These are all good points. Perhaps it is time to inquire why did SU run an inefficient state-run economy for 40 years after the manic dictator was gone. Without going into too many details, the justification, even the imperative, for said policies was made in the moral dimension. As tragically exemplified by SU, there are policy systems that feed on failure. The more the policy fails to deliver the desired results, the more it's taken as evidence that the moral problem the policy purports to fix is actually deeper rooted and requires even more radical policies. Until you get to the point where the entire economic activity is controlled by the state because individuals, full of moral failings as they are, can't be trusted with charting their own course.

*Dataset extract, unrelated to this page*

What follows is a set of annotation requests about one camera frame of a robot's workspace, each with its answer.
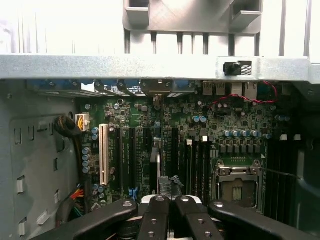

I have to say that my American friends have a much higher confidence in the pendulum theory. Coming of age near the end of a 40 (70?) year historical tailspin, I have a somewhat less optimistic view.

throwaway34241|4 years ago

Sure, the US is certainly not immune to that dynamic. For example dysfunctional regulation restricts the housing supply (in certain areas), causing the prices to be high. Then left-wing politicians will point to the high prices as a failure of capitalism and oppose new development.

But the political coalitions here (and even the economics) are somewhat complicated. For example, California recently passed several bills to de-regulate housing, which were initiatives of (a sub-faction of) the left-leaning party that controls the state. And the right-leaning party is not a technocratic one like Singapore - an important sub-faction of the right-leaning party goes against advice by economists themselves, on macro issues and increasingly on trade also.

The non-economic factions are more poised to benefit from dysfunction, and in my view, also more likely to cause dysfunction, and so enable each other. So my view is also more similar to a tailspin than a pendulum. Just that it is not as simple as trying as hard as possible to displace the establishment, because the people best positioned to replace them are often worse.

There is another, darker, argument, which I've seen presented by some fairly well-informed people. It goes something like this: the industrial revolution, with its huge inequality, financial crash, and the eventual fall to authoritarianism around the world, is, in fact, the natural order of things. And this has been papered over by massive economic distortions by governments starting with WWII, along with perpetually increasing debt levels as interest rates decline (which since debt and savings are two sides of the same coin, allows overall savings to increase and makes things less zero-sum).

With this premise, there is no natural politically-stable state to return to, and the path for managing outcomes that maintain public support for capitalism becomes even more narrow. I'm still thinking about it, but (unfortunately) I've found the arguments pretty compelling (from billionaire capitalist Ray Dalio [1], among others).